Mexico's Patrimonio priced an Ambac-wrapped deal that is the tightest pricing ever achieved for a domestic structured transaction denominated in inflation-indexed units (UDIs), according to ASR data.

Sized at 264 million UDIs ($92 million), the 27-year final transaction priced at a real rate of 4.29%. The collateral consisted of mortgages originated by Patrimonio, which belongs to a group of nonbank financing companies known as Sofols. Fitch Ratings, Moody's de Mexico, and Standard & Poor's gave the deal triple-A on their respective national scales. Citigroup unit Acciones y Valores led the RMBS.

There are only a few UDI transactions in Mexico's structured market with yields below 5%. At least two them also have monoline wraps, one from FGIC and another from MBIA. An unwrapped UDI deal last month from RMBS fixture Infonavit also achieved pricing below 5%.

Unusual for a Mexican RMBS, the underlying loans in Patrimonio's deal didn't carry mortgage insurance of any kind. The pool consists of 2,608 loans with a weighted average interest rate of 9.69% and an LTV of 79.77%. The state of Nuevo Leon accounted for nearly a third of the loans, contributing 29% of the collateral by volume. Mexico State provided 27%, and North Baja California accounted for 15%.

Elsewhere, more details have emerged on an RMBS from Banco Mercantil del Norte (Banorte), a transaction expected to usher in other deals in this asset class from Mexican banks. To date, Sofols have monopolized RMBS issuance in the country, while regular banks, flush with cash, keep their distance (ASR, 11/6/06).

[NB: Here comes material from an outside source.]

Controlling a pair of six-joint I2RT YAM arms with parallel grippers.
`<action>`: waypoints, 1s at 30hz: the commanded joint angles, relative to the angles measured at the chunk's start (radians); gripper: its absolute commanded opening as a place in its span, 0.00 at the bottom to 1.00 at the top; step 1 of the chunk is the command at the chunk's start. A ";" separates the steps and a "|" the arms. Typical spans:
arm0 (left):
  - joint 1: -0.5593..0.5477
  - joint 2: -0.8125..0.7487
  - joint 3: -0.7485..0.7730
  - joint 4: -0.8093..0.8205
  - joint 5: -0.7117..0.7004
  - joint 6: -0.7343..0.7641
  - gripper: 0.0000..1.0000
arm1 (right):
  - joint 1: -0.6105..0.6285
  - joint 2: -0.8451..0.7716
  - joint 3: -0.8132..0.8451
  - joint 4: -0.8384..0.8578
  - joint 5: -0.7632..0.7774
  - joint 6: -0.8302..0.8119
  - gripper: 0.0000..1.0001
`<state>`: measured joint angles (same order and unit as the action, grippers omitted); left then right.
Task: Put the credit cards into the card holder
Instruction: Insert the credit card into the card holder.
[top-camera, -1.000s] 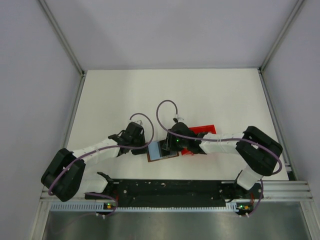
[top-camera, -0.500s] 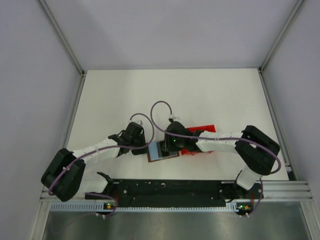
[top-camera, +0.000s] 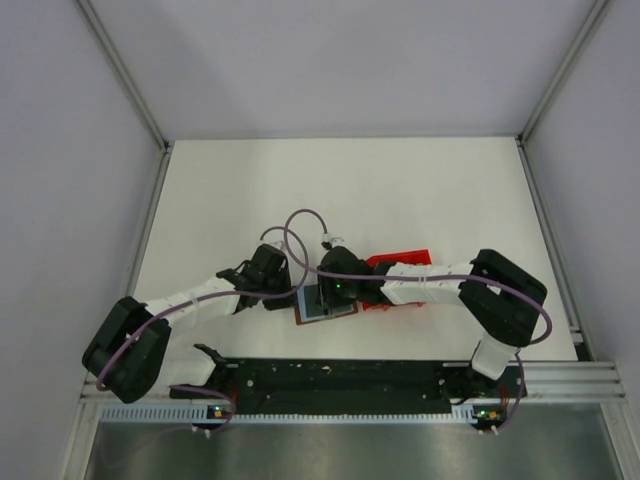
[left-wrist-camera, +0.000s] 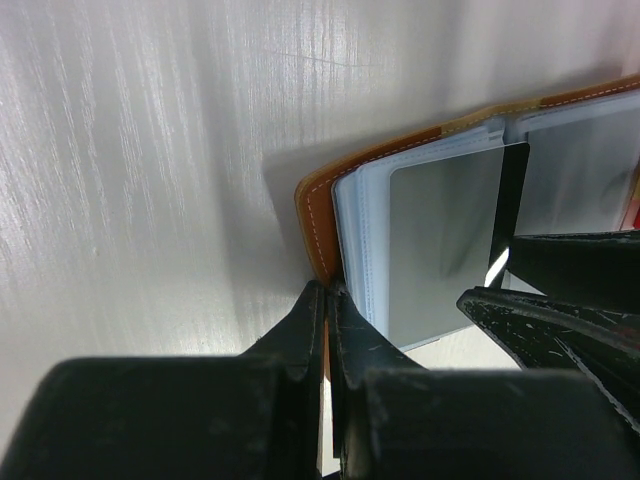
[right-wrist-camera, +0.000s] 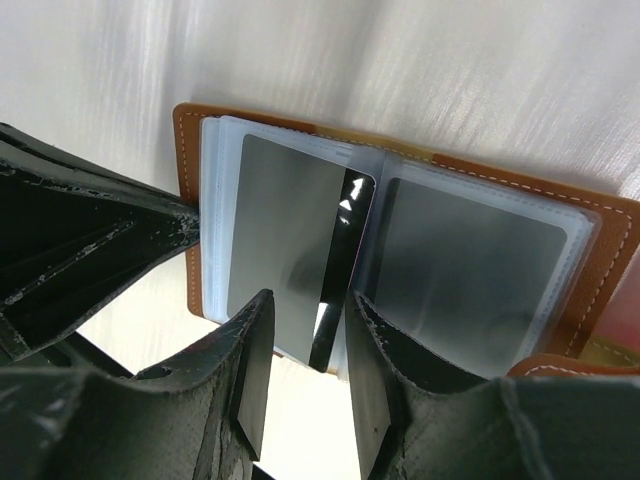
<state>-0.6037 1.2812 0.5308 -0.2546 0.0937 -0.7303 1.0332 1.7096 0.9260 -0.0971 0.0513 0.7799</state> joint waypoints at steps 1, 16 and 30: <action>-0.002 0.000 -0.020 0.000 -0.002 0.020 0.00 | 0.013 0.004 0.028 0.069 -0.036 -0.034 0.34; -0.001 -0.005 -0.018 0.002 -0.002 0.026 0.00 | 0.011 0.033 0.005 0.175 -0.117 -0.038 0.33; -0.001 -0.054 0.000 -0.087 -0.054 0.037 0.00 | 0.002 -0.025 -0.010 -0.070 0.134 -0.004 0.37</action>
<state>-0.6048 1.2476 0.5293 -0.2787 0.0845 -0.7216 1.0363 1.7012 0.9054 -0.0772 0.1093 0.7483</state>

Banorte's deal has a senior/subordinate structure, with an A series worth Ps1.8 billion ($166 million) and a B piece totaling Ps180 million. Both have a legal final maturity of 14 years. On its national scale, Fitch Ratings has graded the senior slice AAA(mex)' and the subordinated piece A(mex)'. Banorte's brokerage arm is arranging the transaction.

The pool consists of 3,746 loans bearing fixed rates, according to the deal prospectus.

The average mortgage size as of September was Ps535,439 and the net weighted average rate 12.18%. The state contributing the highest volume of mortgages is Nuevo Leon, with 19% of the total. It's followed by the Federal District, the area encompassing Mexico City, with 16%, and Jalisco, at 14%.

Banorte is the fifth largest bank in Mexico, with respective asset and deposit shares of 8.2% and 9.2% as of March 2006, according to a Fitch report. Total assets reached Ps191 billion at the end of the first quarter.

First from Credito

Also up ahead out of the real estate sector is a first-time deal from Sofol Credito Inmobiliario, which is collateralizing construction loans to housing developers. Led by ING, the transaction is due out this week. It will have a senior/sub structure and will come under Ps2 billion, the cap on the program the issuer has registered with local regulators.

Elsewhere, Credito y Casa went through with its plans to price a deal despite news that Metrofinanciera is in talks to acquire its fellow Sofol, which has at least stalled one deal from the potential buyer.

Credito y Casa priced a senior/subordinate deal backed by construction loans last week. A Ps1.0 billion senior chunk, rated triple-A on the respective national scales of Fitch and S&P, priced at 96 basis points over 28-day TIIE. A Ps900 million subpiece, rated single A by the two agencies, yielded 200 basis points over. Santander led the deal.

There are a total of 94 debtors in the pool and the loans are linked to 6,415 homes. On average, the construction financed by the loans is 69% complete. Credito y Casa also has an RMBS in the works that is slated to price before the end of the year.

In the field of trade receivables, media giant Television Azteca has priced a deal to close out a program backed by airtime to be purchased by advertisers. The 14-year final transaction totaled Ps2 billion and priced at 138 basis points over the 28-day TIIE. Fitch rated the deal AA(mex)' on the national scale. Actinver arranged the transaction in an apparent debut in the local securitization market.

Proceeds from the issue, which is timed to close Dec. 11, will be used to refinance bank debt, according to a company source. The securitization program, totaling $6 billion, has a grace period of no amortizations for five years. After Azteca has retired its bank loans, the only debt apart from the securitization program is a $120 million long-term loan from a company unit, the source said.